Sunday, October 19, 2014

Taking Timeless Transient Pictures



It is terrifying how strong our urge to take a pic of the next sun bathed beach with golden sand we see is, a haphazardly graffiti-ed wall with pamphlets stuck to it half-heartedly, an absurdly zoomed in shot of an open book with words strewn all over. To flip out the camera and slap filters on it like a Californian water source or edit it in Retrica with a bright jaundiced light, probably a faded matte look. Something to cover up the dullness of reality, anything.



The need to preserve a timeless moment is staggering, and there's no reason for it to be bad. Everyone is free to post whatever they want, wherever they want. Doesn't matter if it's vapid like a half empty Breezer bottle or a pose up with an expensive car that is not your own. There is a lingering fear that just living the moment isn't enough, and it isn't. Experiencing new things contains a disguised pain, we forget the old ones, they become duller, fading into oblivion, a much simpler version of what we're experiencing right now. Do we do it so somebody looks, an odd feeling of instant gratification maybe. It feels satisfying to know there is someone clicking on the pictures staring at a screen, squinting, and quite possibly jealous.

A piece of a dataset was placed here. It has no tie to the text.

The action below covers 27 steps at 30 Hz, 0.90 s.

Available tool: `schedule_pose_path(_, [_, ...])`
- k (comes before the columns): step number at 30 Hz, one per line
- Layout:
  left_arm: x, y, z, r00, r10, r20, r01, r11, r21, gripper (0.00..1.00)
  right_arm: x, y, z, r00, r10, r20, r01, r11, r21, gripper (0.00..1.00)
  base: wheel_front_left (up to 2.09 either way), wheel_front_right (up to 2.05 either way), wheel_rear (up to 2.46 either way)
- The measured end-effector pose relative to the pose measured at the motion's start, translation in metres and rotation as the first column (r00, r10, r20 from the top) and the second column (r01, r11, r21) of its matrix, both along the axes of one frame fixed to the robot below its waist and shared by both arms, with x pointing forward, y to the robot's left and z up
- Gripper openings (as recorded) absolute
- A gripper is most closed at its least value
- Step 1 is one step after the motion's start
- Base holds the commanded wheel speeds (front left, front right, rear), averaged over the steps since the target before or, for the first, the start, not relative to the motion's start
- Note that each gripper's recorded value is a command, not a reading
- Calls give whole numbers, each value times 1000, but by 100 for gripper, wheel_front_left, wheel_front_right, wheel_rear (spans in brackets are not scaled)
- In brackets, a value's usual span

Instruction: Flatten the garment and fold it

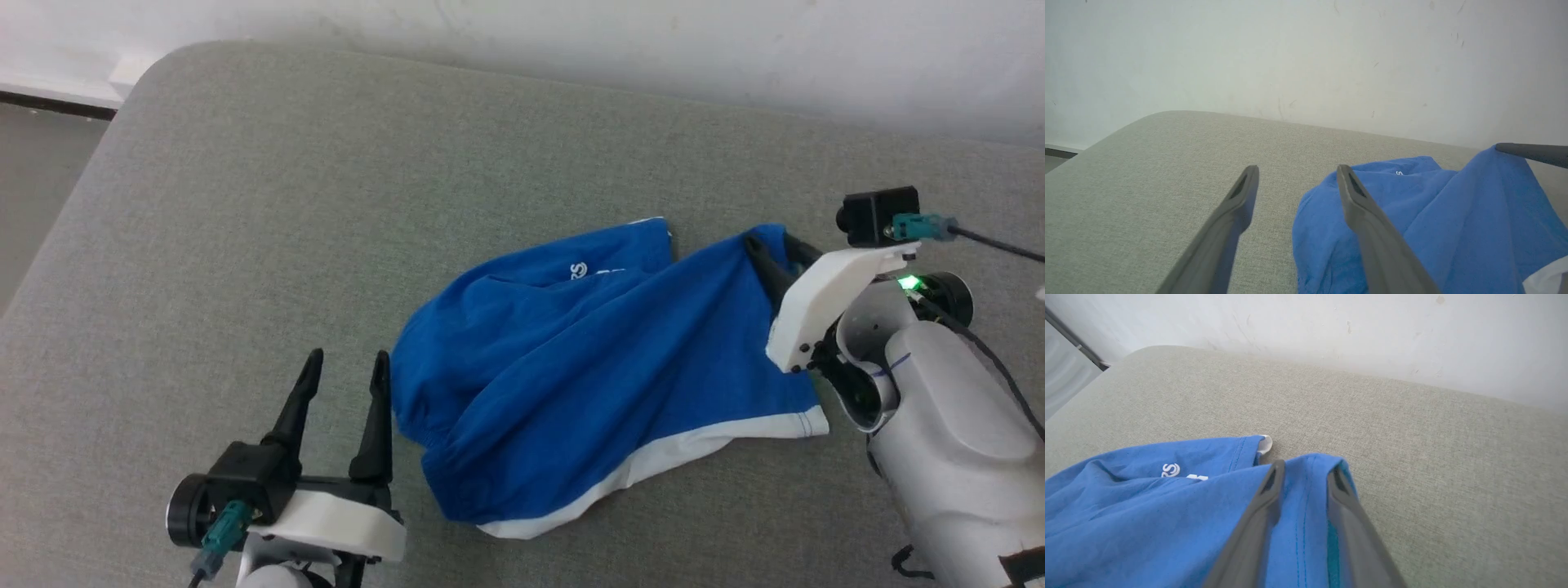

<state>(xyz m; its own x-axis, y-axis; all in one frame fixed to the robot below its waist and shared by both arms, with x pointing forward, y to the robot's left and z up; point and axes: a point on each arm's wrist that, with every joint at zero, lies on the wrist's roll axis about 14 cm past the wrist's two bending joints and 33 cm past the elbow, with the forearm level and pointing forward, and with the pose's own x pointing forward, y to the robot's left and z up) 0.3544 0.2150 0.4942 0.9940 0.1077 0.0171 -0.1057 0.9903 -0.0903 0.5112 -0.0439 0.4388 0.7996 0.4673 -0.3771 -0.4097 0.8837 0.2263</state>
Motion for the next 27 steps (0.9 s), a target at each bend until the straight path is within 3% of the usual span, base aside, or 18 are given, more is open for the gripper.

It is not about posting these pictures online either, it is just taking them, collecting them, organizing them into little folders separated by different names, and looking pretty. Picture connoisseur, picture hoarder. 20 80. There is a sense of urgency in taking a shot before the moment is lost, evaporating from our memories like invisible ink. The fear of not remembering its presence after all. So we document it before the star dwindles, even if it has been there for longer than all our lives joined together. Because if the star blinks into darkness for a moment, it might as well have been destroyed.

Taking pictures is feeling those emotions and cataloging them simultaneously. Not unlike a butterfly pinned to a hard board, framed by a suffocating display glass. The pleasure derived from looking at the beauty cannot possibly be dwarfed by their death. Or can it? A picture is worth a thousand words. It doesn't matter if those words are in jumbled order with confusing interpretations and misleading context.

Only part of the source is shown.